Despite the large number of specific data mining algorithms, there are only a handful of fundamentally different types of tasks they address. Illustrating fundamental concepts, it is obvious, to start with classification and regression.
1. Classification and class probability estimation attempt to predict an entity belongs to.
2. Regression attempts to estimate or predict the numerical value.
3. Similarity matching attempts to identify entities based on known data
4. Clustering attempts to group entities by their similarity.
5. Co-occurrence grouping attempts to find associations between entities based on transactions.
6. Profiling attempts to characterize the typical behavior of an entity.
7. Link prediction attempts to predict connections between data items.
8. Data reduction attempts to replace a large set of data with a smaller set of data.
9. Causal modeling attempts to illustrate what events or actions influence others.
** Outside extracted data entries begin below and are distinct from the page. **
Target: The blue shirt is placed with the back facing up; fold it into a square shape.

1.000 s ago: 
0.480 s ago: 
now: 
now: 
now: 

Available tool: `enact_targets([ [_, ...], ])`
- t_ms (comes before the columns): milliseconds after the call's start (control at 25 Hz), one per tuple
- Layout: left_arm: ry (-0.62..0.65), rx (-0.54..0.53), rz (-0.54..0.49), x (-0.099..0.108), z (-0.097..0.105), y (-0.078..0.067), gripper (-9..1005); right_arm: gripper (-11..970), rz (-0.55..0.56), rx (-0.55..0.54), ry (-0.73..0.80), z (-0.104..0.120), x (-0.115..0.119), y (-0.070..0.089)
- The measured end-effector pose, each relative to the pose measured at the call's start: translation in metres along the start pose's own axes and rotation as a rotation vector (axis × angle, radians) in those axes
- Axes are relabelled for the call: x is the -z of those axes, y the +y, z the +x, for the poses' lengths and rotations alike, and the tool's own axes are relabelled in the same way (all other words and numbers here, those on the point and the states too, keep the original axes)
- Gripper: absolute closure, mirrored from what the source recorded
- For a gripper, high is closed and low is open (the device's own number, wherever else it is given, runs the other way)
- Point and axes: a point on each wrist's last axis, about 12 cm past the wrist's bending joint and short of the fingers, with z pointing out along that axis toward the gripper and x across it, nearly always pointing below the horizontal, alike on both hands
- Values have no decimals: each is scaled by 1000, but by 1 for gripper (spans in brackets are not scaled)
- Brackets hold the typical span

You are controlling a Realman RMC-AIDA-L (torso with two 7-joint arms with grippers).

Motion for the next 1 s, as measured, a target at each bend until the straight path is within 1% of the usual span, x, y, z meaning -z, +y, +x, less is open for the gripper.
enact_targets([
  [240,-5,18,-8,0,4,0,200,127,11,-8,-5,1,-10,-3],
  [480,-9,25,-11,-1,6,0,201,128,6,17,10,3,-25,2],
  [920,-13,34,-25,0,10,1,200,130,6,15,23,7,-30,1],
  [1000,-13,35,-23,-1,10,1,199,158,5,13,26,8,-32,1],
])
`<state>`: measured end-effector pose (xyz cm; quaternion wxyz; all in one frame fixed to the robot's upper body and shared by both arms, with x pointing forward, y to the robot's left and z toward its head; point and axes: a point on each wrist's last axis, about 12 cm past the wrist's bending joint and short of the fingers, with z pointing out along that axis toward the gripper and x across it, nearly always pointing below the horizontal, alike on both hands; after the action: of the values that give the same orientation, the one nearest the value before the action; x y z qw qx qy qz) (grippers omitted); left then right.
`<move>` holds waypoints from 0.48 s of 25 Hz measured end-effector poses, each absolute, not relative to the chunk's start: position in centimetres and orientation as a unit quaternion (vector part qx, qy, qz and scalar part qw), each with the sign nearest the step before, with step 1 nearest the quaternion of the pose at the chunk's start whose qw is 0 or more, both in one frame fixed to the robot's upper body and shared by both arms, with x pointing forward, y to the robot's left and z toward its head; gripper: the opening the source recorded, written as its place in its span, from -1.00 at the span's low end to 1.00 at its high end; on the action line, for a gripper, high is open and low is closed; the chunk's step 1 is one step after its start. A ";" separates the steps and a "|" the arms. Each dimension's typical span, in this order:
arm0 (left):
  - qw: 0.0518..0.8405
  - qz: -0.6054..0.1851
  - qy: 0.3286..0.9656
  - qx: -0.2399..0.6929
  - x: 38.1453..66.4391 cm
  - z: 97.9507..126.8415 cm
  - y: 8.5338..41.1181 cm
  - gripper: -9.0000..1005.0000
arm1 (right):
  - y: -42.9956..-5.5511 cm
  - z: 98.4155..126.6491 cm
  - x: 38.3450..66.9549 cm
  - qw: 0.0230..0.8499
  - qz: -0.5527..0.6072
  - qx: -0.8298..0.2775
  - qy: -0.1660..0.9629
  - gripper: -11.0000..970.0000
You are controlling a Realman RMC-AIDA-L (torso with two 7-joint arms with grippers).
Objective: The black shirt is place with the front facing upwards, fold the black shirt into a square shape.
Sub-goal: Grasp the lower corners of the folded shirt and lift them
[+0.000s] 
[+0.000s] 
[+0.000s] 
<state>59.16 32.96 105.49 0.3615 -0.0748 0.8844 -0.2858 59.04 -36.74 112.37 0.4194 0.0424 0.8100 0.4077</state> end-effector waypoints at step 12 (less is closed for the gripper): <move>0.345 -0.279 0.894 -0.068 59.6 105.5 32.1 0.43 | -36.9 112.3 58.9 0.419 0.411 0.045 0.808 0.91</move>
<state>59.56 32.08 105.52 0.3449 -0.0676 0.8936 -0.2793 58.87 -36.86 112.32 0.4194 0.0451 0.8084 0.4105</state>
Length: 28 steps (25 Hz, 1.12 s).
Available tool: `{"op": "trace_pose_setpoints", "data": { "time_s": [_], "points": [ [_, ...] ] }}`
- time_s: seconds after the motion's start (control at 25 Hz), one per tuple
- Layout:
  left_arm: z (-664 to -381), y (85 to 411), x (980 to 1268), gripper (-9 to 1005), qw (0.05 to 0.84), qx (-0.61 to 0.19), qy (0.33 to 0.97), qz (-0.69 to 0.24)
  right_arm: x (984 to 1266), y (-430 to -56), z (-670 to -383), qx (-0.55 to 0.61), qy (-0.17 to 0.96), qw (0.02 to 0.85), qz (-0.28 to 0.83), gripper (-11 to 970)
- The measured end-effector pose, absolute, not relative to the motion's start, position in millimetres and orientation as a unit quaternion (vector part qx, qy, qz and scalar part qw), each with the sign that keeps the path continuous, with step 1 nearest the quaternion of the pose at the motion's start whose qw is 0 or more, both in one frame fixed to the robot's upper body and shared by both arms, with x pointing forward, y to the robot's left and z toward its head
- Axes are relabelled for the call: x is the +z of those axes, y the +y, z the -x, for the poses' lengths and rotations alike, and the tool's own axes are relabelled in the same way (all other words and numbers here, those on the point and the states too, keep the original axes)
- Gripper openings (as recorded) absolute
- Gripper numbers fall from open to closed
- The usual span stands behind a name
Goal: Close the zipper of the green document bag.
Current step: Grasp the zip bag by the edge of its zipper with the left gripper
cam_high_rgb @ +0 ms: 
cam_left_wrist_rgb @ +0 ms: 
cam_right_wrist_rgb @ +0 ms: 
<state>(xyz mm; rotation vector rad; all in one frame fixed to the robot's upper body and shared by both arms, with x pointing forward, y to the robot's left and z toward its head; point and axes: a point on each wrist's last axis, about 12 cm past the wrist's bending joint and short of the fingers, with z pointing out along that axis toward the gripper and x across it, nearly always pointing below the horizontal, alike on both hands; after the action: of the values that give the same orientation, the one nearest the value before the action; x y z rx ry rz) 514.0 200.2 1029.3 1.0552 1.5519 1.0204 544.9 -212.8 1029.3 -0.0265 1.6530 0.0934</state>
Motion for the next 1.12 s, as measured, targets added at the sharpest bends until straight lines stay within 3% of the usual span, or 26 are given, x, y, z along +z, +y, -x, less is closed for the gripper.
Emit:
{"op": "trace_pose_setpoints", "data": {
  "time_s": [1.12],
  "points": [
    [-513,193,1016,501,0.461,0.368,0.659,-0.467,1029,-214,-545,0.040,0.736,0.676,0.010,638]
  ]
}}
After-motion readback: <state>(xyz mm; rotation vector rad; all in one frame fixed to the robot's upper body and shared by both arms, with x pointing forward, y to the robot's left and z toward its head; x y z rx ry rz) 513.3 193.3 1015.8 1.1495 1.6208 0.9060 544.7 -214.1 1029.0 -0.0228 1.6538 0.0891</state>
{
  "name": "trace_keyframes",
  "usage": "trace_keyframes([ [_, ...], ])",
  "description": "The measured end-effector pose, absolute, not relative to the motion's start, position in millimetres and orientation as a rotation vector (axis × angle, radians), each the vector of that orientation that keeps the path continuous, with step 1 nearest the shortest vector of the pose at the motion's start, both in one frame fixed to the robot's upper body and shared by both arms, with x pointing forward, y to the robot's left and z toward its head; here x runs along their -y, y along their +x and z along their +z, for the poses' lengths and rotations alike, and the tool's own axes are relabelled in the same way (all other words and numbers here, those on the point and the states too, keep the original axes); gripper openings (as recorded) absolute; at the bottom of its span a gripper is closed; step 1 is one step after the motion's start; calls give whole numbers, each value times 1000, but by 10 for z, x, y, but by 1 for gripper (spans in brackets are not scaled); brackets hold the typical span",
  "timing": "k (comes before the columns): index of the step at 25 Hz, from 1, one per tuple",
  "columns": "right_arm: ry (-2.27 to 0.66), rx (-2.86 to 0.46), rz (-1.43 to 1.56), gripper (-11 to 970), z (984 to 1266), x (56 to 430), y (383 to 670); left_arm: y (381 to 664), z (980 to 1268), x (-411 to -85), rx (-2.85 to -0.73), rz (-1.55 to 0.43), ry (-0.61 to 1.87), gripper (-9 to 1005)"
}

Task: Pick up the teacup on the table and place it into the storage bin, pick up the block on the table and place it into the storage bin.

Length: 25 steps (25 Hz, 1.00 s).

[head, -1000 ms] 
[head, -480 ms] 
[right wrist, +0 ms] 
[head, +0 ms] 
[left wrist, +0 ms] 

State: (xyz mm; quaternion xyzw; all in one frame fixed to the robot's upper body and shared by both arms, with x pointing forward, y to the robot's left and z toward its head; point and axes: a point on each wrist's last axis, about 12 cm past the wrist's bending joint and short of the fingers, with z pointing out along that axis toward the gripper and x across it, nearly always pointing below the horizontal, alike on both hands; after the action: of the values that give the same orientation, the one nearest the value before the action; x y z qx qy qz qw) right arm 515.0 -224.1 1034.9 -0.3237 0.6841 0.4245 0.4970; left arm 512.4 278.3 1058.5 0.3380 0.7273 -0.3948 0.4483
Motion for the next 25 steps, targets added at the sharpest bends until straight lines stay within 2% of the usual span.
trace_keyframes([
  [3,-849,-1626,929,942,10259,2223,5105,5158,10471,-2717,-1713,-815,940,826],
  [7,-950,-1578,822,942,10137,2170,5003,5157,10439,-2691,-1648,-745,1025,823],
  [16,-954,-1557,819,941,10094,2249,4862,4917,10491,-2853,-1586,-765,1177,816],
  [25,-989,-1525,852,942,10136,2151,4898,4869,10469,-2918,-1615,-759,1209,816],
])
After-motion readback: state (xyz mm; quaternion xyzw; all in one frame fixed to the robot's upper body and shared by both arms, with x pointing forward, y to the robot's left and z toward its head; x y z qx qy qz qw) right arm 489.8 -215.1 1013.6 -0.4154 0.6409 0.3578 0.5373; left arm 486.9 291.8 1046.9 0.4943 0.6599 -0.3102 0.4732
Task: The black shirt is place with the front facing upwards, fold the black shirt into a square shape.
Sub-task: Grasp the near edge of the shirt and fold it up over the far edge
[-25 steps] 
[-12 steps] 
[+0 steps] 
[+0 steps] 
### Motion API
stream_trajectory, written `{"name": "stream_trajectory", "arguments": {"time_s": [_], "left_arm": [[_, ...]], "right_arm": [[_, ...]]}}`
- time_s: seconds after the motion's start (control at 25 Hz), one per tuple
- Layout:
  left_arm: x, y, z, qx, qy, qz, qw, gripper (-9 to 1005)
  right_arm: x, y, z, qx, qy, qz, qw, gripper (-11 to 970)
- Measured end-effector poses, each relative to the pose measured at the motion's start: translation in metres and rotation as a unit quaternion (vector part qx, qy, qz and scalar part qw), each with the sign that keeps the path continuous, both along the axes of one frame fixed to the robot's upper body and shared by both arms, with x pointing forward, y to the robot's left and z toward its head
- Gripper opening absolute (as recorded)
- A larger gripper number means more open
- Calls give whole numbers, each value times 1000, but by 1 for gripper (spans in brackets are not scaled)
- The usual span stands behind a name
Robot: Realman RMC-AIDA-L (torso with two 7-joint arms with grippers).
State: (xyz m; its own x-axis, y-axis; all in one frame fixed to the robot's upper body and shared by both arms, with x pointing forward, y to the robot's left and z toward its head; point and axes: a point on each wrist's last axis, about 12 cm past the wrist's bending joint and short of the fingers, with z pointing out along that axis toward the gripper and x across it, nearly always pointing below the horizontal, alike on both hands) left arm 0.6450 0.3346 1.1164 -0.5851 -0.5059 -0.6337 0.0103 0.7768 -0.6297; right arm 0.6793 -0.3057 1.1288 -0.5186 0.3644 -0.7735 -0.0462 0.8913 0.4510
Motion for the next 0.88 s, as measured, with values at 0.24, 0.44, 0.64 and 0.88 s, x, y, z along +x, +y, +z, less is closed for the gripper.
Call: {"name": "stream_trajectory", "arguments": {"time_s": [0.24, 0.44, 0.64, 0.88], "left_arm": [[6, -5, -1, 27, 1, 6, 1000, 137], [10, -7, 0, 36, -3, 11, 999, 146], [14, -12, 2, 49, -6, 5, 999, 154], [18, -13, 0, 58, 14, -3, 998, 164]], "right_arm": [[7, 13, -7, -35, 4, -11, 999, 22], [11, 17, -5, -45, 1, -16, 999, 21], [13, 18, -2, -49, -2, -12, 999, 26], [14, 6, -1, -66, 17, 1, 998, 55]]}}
Supervised Versus Unsupervised Methods
The terms supervised and unsupervised were inherited from the field of machine learning.
Metaphorically, a teacher “supervises” the learner by carefully providing target information along with a set of examples. An unsupervised learning task might involve the same set of examples but would not include the target information.
If a specific target can be provided, the problem can be phrased as a supervised one. A supervised technique is given a specific purpose for the grouping, predicting the target. Clustering, an unsupervised task, produces groupings based on similarities, but there is no guarantee that these similarities will be useful.
Classification, regression, and causal modeling generally are solved with supervised methods.
Supervised learning is where you have input variables (x) and an output variable (Y) and you use an algorithm to learn the mapping function from the input to the output.
Y = f(X)
The goal is to approximate the mapping function so well that when you have new input data (x) that you can predict the output variables (Y) for that data.
Classification and regression, are distinguished by the type of target. Regression involves a numeric target while classification involves a categorical target.
Clustering, co-occurrence grouping, and profiling generally are unsupervised.
Unsupervised learning is where you only have input data (X) and no corresponding output variables.
The goal for unsupervised learning is to model the underlying structure or distribution in the data in order to learn more about the data.
For business applications, we often need a numerical prediction. For example, a customer is will to continue subscribing his magazine
In the early stage of the data mining process is to decide whether the line of attack will be supervised or unsupervised, and if supervised, to produce a precise definition of a target variable. This variable must be a specific quantity that will be the focus of the data mining.